Si me vieras, colgada de la ventana del bar más caprichoso de Buenos Aires, decidiendo si las gotas hacen globitos de saliva, si la lluvia va a seguir y si tiene gusto a verano o ya sabe a otoño.
Si me vieras, tratando de traspasar con la mirada el vidrio, pero sin sentir el frío. Contando los paraguas de colores a la vez que le doy el último sorbo a una lágrima doble fría y maldigo las macitas que me tocaron.
Si nos vieras, en el bar de enfrente ya hay otras tres historias. Una pareja que no decide separarse, dos amigos que recuerdan cuando se imaginaban juntos su amistad en los últimos años y un hombre solitario, que inventa historias a través de la ventana abierta, mientras sus anteojos se llenan de gotitas.
La pared manchada de un edificio se funde en el gris del cielo y alguien pasa corriendo en mangas cortas. El spray de los autos al pasar hace que llueva de abajo para arriba. Roberta compra una revista antes de entrar al café pero desiste a la tercera hoja, no reconoce a ninguna de las mujeres de curvas de reloj de arena que se desnudan de espaldas a la mirada del lector.

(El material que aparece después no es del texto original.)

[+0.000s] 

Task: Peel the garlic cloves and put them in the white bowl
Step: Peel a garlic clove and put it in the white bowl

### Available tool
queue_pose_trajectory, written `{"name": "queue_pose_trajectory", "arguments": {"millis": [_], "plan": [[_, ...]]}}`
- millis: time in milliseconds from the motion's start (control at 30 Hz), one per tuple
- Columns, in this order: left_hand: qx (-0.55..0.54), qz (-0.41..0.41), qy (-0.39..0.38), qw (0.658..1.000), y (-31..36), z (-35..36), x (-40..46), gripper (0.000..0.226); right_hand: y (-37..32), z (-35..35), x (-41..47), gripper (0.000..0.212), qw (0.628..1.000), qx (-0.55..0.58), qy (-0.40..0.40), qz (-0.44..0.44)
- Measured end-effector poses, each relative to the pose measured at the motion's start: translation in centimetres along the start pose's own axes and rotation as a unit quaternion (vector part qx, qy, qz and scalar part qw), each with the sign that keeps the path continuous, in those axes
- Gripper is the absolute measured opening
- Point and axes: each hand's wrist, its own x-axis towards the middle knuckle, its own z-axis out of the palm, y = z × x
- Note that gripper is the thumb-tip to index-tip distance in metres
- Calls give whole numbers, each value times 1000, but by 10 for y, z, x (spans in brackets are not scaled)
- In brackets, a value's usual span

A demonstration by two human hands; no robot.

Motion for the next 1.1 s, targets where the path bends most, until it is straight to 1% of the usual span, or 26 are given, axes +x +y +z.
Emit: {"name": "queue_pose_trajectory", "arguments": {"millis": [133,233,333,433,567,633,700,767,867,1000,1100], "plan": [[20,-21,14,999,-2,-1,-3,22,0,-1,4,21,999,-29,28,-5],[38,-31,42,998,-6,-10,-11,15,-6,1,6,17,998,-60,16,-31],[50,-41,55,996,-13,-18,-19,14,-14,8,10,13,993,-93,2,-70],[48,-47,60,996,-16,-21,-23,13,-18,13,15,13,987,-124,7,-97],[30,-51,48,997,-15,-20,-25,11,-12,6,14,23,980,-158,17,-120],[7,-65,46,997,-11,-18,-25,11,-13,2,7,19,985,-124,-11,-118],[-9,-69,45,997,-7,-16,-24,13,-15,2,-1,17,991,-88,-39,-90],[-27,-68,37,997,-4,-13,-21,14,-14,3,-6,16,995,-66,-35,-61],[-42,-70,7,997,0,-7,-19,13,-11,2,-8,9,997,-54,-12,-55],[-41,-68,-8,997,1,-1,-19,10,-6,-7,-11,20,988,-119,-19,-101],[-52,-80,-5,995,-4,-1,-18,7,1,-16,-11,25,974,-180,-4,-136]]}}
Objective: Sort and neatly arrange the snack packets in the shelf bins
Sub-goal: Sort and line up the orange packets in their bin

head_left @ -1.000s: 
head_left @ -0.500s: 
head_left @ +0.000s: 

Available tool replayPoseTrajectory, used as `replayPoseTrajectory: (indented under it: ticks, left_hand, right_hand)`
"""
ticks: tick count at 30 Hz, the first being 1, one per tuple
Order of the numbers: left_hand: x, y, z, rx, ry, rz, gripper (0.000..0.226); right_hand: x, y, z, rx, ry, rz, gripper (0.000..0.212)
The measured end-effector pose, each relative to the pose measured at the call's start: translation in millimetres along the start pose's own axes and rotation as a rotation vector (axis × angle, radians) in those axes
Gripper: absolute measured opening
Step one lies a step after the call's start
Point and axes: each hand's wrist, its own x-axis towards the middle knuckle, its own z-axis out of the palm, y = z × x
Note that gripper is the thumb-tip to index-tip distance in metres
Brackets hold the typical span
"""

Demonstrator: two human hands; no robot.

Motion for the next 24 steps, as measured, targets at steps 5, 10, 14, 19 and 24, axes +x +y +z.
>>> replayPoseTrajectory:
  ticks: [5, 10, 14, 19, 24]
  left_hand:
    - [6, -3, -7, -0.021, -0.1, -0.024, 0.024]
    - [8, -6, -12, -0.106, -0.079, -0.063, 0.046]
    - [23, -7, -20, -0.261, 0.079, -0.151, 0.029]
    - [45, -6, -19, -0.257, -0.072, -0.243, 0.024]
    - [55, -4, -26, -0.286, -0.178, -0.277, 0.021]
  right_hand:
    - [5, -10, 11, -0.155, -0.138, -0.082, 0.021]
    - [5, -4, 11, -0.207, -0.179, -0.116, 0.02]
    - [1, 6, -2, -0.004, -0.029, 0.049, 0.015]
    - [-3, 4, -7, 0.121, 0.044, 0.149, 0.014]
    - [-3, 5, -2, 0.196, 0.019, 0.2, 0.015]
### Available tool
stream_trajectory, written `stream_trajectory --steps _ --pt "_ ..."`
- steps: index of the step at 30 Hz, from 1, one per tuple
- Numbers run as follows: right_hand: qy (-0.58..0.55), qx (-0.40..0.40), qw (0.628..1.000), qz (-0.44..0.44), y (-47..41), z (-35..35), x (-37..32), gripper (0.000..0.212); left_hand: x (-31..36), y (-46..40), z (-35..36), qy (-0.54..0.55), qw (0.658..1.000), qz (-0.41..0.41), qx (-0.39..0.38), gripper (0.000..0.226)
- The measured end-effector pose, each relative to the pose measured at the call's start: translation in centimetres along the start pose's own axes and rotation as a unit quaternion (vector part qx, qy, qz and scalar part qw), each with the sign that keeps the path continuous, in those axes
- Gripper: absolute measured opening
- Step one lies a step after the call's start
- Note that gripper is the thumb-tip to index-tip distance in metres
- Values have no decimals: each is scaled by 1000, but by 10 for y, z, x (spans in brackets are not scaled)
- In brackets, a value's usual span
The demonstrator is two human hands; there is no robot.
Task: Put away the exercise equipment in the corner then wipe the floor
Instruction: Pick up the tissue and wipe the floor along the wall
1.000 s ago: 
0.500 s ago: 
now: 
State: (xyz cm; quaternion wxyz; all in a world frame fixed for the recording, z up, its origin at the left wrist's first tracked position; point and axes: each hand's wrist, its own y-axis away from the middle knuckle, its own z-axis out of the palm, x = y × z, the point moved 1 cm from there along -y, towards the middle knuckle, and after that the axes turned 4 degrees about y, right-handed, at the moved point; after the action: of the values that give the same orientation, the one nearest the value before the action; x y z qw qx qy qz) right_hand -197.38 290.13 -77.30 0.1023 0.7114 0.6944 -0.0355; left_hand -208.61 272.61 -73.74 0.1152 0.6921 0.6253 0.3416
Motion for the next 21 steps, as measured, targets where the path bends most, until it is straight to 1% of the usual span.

Es un bar de la tercera edad. Las conversaciones resuenan de nietos, marcas de lana y política de otro tiempo. Las pastillas se quedan en los pastilleros españoles y los cafés siempre llevan tostados o masitas por cuarto. No hay Wi-Fi, no suenan los celulares de ringtones rockeros. El ruido es silencio con música de cabaret tranquilo. De esas que dictan el tap tap tap con los pies. Solo las frenadas del 110 hacen timbrar el tímpano. El tiempo pasa diferente, las tentaciones no tientan y los resúmenes son una carrera consumista de papel.
A destiempo la información se acumula y se curan los oídos que terminan por escuchar tan solo lo que dice mi mente.
Si me vieras, moviendo los labios sola, persiguiendo las conversaciones ajenas mientras que una señora de rouge marrón grita al lado mío: “no entiendo como esta chica puede estudiar en un café”.